**Problem**
Which lines below include the string "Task"? Please show each one.

**Information provided**
————————

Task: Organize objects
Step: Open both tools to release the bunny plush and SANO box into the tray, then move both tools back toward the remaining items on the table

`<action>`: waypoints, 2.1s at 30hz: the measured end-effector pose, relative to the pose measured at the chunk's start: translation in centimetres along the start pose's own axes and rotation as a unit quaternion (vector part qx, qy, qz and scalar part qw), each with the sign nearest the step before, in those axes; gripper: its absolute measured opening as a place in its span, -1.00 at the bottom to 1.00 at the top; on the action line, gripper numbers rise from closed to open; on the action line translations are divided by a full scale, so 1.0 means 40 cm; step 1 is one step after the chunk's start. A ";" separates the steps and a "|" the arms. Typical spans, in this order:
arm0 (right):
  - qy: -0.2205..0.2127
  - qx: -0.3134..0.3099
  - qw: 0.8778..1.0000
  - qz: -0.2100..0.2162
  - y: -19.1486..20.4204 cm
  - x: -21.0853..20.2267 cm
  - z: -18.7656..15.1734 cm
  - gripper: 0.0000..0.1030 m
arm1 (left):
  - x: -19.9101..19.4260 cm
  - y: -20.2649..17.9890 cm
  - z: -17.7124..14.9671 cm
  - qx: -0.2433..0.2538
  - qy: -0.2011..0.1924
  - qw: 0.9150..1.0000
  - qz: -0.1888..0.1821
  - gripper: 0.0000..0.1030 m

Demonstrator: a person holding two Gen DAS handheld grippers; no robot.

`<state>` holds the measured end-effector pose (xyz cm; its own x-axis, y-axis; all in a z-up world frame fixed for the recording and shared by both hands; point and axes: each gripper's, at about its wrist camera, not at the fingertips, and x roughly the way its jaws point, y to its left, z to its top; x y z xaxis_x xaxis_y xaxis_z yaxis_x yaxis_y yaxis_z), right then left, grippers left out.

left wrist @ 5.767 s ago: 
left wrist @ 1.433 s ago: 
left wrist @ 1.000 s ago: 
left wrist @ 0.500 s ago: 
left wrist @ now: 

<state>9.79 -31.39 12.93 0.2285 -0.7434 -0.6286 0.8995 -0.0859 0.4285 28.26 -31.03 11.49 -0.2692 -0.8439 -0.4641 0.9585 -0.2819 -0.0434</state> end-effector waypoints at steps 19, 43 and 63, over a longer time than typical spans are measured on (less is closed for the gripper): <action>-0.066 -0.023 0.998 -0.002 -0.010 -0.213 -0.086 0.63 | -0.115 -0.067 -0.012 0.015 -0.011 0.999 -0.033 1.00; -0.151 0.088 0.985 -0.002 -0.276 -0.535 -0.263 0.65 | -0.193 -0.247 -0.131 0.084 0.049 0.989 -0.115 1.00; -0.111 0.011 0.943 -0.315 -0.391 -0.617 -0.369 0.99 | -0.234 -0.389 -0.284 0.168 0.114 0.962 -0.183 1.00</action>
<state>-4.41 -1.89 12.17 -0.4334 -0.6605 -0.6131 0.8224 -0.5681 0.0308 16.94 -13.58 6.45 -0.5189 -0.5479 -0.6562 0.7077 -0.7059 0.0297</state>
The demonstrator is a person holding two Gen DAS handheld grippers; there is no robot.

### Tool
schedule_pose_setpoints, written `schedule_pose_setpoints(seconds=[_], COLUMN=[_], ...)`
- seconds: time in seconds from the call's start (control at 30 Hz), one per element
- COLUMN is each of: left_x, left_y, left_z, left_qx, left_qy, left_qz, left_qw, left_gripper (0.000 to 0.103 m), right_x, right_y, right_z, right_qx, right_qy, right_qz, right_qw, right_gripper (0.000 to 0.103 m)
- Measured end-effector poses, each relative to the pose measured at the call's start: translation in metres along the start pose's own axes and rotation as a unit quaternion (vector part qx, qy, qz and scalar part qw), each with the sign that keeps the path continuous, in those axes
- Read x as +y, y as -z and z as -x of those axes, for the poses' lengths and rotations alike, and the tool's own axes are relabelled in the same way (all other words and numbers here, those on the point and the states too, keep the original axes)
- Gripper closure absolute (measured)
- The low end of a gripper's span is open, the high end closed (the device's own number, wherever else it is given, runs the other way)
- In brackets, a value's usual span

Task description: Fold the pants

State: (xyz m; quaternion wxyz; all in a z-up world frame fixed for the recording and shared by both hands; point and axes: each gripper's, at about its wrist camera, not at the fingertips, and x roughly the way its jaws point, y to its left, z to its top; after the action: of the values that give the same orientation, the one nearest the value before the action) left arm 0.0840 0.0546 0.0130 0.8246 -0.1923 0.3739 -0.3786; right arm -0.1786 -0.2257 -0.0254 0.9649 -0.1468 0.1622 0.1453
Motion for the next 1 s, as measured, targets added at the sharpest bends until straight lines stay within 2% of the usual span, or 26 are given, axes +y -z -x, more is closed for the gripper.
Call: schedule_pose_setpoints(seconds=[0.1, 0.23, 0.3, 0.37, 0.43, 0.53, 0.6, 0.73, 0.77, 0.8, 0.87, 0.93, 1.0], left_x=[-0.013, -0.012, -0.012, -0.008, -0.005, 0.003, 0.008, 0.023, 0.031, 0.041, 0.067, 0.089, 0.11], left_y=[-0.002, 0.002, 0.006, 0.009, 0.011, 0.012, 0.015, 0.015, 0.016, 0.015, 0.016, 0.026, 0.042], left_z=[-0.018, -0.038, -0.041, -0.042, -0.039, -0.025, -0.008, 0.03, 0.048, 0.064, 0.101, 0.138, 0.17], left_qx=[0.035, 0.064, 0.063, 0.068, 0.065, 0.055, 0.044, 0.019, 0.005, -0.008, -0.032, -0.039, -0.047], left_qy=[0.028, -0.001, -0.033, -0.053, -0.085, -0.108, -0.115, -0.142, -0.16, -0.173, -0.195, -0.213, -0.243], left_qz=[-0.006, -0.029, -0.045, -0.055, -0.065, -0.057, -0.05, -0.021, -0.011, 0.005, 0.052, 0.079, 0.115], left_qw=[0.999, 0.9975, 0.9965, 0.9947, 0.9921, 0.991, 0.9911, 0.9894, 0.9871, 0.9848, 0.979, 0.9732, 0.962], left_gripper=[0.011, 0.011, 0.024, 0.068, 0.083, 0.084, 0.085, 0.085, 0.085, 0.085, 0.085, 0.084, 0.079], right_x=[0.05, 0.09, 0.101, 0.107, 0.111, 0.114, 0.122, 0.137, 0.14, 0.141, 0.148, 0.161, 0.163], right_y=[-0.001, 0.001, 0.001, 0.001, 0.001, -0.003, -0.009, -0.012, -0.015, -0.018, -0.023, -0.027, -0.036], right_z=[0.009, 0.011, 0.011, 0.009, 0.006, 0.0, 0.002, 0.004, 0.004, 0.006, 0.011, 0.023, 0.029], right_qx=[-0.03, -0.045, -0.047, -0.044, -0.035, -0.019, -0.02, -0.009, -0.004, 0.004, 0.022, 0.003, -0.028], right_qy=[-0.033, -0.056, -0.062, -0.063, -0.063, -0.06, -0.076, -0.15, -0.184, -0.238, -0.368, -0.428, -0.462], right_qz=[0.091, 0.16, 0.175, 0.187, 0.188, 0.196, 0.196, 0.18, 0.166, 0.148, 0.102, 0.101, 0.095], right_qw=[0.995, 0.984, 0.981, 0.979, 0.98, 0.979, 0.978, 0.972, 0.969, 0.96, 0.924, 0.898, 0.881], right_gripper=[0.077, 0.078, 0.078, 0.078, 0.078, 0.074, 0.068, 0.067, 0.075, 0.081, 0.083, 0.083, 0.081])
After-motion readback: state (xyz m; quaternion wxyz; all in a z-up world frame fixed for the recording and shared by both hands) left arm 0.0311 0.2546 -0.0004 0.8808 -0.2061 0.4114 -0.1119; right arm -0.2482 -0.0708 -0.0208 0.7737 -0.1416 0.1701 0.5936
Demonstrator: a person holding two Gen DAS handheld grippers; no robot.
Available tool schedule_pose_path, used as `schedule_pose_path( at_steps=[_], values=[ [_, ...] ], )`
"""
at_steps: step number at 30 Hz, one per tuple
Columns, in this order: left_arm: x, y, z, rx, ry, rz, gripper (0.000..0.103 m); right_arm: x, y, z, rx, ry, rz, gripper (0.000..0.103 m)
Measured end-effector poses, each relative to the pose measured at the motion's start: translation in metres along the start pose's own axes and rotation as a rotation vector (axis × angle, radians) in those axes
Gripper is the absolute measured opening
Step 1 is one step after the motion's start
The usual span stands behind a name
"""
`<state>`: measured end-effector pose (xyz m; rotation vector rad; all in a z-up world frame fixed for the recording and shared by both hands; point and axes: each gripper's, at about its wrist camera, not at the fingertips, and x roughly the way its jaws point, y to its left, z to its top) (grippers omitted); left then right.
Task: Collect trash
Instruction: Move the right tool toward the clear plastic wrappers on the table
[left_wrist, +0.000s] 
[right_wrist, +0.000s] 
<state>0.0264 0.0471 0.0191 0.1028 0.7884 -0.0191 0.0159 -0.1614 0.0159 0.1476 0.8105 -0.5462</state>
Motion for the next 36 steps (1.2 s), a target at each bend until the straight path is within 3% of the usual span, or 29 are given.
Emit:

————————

**Output below**
Task: Organize objects
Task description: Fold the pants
Task: Collect trash

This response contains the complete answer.